Afghan men inspect the damaged wedding hall in Samangani province. (Below) Ahmad Khan Samangani was a prominent warlord-turned-politician and MP
President Hamid Karzai’s office said in a statement that 17 people were killed and 43 wounded, revising an earlier statement that said 23 were killed in the attack in Aybak, the capital of the normally peaceful Samangani province.
Provincial intelligence chief Mohammad Khan was among those killed at the celebration attended by other high-ranking government officials who were also wounded.
There was no immediate claim of responsibility but officials blamed the attack on “enemies of Afghanistan”, a term used to refer to Taliban. Karzai also appointed a team to investigate.
Guest turns killer
Witnesses said windows of the wedding hall were shattered and blood-stained turbans, shoes and clothes could been seen around the hall.
The attacker apparently disguised himself as a guest and blew himself up at the entrance of the hall, where Samangani and other high-ranking local officials were welcoming guests.
Mohammad Sherzai, criminal investigations director in Aybak who was helping provide security for the wedding, said most guests had gathered on the second and third floors of the wedding hall when the morning explosion occurred.
Samangani was welcoming guests arriving from Mazar-i-Sharif, the capital of neighbouring Balkh province.

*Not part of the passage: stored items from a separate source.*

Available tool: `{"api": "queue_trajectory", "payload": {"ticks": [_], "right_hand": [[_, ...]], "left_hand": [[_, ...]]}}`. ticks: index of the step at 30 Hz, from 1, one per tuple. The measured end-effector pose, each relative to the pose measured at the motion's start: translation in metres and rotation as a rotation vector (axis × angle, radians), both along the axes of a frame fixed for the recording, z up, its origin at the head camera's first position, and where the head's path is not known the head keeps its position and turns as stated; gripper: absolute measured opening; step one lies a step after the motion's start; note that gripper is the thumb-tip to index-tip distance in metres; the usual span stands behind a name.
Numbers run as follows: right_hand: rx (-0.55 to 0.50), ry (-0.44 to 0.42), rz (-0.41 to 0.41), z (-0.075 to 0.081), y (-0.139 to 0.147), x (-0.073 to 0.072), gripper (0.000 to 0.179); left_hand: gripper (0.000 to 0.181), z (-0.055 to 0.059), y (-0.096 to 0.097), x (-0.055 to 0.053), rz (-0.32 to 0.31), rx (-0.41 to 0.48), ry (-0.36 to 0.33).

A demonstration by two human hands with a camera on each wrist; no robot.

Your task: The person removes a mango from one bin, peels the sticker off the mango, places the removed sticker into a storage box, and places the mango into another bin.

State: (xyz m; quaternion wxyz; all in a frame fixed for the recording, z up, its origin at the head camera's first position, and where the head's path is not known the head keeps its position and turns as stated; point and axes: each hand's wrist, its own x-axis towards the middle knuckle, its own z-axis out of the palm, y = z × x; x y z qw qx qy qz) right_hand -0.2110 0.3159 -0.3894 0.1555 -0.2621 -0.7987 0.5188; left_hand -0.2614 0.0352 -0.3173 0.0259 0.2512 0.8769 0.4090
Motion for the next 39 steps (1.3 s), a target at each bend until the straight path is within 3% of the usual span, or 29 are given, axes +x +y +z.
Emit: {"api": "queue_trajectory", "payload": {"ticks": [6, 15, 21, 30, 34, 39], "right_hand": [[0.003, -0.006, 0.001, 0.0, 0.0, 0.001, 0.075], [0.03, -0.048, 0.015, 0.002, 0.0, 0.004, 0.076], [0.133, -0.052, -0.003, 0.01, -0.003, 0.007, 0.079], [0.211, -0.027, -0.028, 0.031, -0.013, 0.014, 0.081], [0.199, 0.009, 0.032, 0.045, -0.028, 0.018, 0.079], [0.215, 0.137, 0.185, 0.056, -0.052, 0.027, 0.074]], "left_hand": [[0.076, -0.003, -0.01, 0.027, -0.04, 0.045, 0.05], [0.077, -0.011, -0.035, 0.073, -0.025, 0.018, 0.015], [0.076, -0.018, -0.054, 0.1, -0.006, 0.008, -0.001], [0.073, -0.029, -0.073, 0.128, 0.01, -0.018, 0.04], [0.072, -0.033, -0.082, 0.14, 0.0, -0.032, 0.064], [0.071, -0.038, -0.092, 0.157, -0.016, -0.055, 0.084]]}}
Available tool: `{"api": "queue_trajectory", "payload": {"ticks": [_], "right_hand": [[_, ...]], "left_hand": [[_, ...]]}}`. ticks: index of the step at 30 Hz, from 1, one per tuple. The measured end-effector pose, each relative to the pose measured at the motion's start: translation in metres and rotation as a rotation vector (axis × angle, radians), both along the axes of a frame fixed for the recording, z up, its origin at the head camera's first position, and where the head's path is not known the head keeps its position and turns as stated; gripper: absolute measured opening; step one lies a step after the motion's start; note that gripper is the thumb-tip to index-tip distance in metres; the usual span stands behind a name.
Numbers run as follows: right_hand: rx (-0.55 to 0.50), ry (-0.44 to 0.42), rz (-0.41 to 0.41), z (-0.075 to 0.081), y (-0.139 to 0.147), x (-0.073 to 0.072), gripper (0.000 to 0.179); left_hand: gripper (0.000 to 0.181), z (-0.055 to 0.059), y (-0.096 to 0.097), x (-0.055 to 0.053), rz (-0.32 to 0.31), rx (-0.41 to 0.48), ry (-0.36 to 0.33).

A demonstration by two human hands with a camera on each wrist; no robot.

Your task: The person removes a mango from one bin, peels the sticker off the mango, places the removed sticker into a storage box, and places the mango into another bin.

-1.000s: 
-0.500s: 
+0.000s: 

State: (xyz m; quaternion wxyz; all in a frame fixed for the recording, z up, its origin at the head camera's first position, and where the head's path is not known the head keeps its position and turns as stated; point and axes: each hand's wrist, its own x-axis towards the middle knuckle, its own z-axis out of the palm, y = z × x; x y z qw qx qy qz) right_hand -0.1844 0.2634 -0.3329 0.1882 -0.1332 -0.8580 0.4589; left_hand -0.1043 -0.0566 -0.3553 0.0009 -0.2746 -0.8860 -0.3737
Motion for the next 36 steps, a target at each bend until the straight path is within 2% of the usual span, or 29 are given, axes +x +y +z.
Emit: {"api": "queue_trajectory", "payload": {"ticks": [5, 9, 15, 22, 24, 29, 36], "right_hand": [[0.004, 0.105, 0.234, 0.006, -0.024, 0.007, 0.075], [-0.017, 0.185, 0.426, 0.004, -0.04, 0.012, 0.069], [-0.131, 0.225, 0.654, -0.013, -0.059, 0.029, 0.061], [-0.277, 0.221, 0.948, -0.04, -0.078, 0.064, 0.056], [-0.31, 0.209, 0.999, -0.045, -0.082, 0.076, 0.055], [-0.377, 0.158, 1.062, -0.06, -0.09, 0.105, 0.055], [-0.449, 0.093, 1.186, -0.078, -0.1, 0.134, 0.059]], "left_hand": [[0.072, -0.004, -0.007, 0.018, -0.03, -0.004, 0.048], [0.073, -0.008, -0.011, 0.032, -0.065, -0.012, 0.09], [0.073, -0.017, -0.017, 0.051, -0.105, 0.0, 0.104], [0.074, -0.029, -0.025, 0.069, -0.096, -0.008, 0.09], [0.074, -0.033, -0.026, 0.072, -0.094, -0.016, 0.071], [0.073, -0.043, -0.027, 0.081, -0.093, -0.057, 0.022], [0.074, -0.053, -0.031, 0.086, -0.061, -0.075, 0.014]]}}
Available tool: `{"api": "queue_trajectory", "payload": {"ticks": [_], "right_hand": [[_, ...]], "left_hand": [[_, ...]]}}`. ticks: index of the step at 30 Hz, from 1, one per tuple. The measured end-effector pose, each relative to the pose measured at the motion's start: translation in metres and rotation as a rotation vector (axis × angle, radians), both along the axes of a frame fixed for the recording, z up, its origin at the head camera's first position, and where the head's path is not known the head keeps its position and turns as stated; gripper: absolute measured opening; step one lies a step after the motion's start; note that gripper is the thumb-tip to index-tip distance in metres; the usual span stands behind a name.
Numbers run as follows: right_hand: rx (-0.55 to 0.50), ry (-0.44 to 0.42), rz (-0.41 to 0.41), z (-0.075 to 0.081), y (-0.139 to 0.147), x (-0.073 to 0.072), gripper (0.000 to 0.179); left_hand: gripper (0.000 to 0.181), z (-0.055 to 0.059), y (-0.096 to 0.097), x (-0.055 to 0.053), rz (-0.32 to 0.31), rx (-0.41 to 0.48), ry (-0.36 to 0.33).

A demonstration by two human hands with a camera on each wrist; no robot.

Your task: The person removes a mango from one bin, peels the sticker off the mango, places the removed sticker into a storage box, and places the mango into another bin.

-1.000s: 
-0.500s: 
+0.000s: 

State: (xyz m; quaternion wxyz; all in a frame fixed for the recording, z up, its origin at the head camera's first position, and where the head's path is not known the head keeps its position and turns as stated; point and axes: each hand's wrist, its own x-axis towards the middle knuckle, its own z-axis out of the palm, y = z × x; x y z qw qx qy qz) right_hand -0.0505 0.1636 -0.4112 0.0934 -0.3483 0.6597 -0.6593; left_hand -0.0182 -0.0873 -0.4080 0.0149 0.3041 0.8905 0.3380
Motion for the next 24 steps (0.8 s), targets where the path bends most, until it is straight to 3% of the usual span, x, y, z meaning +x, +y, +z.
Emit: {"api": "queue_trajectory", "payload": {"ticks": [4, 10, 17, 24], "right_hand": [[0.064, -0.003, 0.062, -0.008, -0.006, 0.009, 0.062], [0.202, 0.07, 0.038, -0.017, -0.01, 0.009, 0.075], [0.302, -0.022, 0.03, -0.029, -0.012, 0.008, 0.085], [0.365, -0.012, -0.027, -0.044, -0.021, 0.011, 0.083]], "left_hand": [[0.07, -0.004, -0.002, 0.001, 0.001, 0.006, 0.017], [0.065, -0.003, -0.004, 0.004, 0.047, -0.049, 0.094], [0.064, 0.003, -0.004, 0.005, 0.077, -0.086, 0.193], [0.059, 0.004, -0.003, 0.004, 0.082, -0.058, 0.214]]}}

“Suddenly, the attacker, who was among the guests, got very close to Samangani. He detonated his suicide vest,” Sherzai said. “The explosion was so strong there were even people on the third floor who were wounded.
For about 10 minutes, nobody knew what was happening,” he said.“There was dark smoke all around.”Samangani became famous during fight against the Soviets, who left the country in 1989 after a 10- year occupation.
He became an MP last year and was considered a key leader in Samangani and northern Afghanistan.